> **EXERCISE REQUIREMENTS**
If a line in the material below has the word "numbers", copy it.

══════════

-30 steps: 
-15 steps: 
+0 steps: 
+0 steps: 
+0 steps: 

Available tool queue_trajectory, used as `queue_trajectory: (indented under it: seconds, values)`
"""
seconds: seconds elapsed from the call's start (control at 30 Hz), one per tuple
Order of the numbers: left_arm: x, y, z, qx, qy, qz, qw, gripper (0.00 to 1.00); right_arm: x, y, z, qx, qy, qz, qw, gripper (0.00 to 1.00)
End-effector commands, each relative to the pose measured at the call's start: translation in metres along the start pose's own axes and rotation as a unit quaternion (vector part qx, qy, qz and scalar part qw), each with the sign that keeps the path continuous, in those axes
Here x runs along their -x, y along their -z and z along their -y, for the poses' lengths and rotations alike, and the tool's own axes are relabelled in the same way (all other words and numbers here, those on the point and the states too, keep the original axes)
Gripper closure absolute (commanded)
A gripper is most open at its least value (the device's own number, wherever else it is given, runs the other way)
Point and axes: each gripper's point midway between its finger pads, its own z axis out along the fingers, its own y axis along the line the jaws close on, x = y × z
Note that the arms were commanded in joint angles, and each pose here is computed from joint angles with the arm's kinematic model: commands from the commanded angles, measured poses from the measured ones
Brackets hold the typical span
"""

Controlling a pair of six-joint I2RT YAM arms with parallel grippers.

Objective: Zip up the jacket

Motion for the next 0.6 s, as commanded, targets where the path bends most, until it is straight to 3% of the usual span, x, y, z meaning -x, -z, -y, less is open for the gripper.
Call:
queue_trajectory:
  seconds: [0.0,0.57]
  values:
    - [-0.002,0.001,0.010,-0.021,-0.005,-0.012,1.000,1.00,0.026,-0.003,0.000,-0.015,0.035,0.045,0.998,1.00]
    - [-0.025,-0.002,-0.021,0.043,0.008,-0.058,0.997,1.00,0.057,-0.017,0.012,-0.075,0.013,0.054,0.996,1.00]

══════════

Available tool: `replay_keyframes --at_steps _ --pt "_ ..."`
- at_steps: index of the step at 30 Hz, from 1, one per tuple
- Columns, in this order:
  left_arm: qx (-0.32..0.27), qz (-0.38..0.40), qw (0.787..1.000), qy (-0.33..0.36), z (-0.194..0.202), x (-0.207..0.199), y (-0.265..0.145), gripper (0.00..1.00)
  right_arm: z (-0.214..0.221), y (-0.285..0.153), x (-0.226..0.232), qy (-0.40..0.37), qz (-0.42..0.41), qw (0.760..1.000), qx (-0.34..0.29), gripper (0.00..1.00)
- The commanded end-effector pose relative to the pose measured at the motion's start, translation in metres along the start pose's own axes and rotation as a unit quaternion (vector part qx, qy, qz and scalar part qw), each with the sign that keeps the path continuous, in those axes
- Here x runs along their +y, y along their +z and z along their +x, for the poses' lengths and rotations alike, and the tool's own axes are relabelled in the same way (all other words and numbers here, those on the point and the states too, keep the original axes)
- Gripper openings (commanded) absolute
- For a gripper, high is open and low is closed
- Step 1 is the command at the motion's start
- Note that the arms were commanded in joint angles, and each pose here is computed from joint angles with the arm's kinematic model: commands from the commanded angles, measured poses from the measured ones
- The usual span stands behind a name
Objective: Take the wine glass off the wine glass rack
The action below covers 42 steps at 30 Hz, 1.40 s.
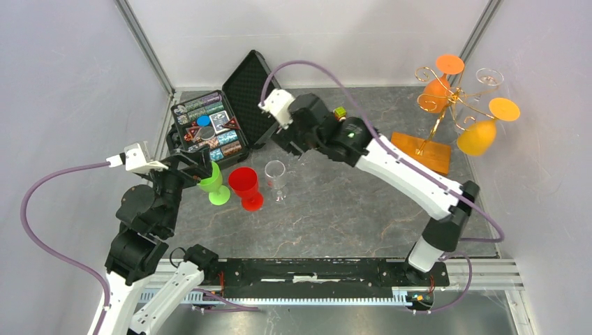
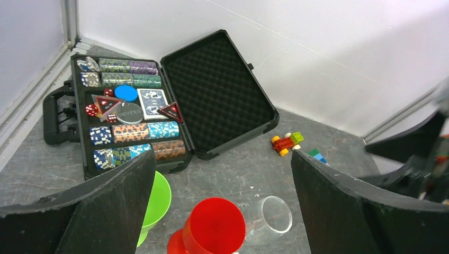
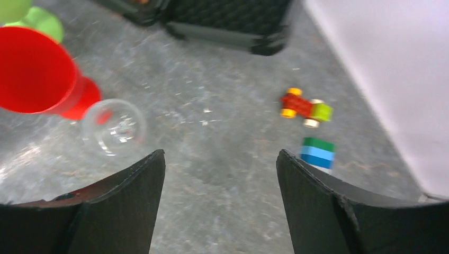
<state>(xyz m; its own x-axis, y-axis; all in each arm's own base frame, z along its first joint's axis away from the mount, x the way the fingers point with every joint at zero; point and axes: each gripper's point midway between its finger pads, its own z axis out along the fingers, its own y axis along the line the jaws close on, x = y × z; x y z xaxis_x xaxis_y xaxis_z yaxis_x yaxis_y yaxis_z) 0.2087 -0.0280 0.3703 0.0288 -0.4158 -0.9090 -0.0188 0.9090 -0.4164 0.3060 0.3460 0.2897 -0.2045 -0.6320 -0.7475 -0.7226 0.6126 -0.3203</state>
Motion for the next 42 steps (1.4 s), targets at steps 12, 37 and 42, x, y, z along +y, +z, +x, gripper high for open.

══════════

> **EXPECTED ANSWER**
Order of the numbers: left_arm: x, y, z, qx, qy, qz, qw, gripper (0.00 to 1.00); right_arm: x, y, z, qx, qy, qz, qw, gripper (0.00 to 1.00)
Here x runs along their -x, y along their -z and z along their -y, for the poses' lengths and rotations alike, and the tool's own axes are relabelled in the same way (all other words and numbers here, those on the point and the states too, keep the original axes)
- Here x runs along their +y, y along their +z and z along their +x, for the poses' lengths and rotations alike, and the tool's own axes are relabelled in the same way (all other words and numbers here, those on the point and the states too, keep the original axes)

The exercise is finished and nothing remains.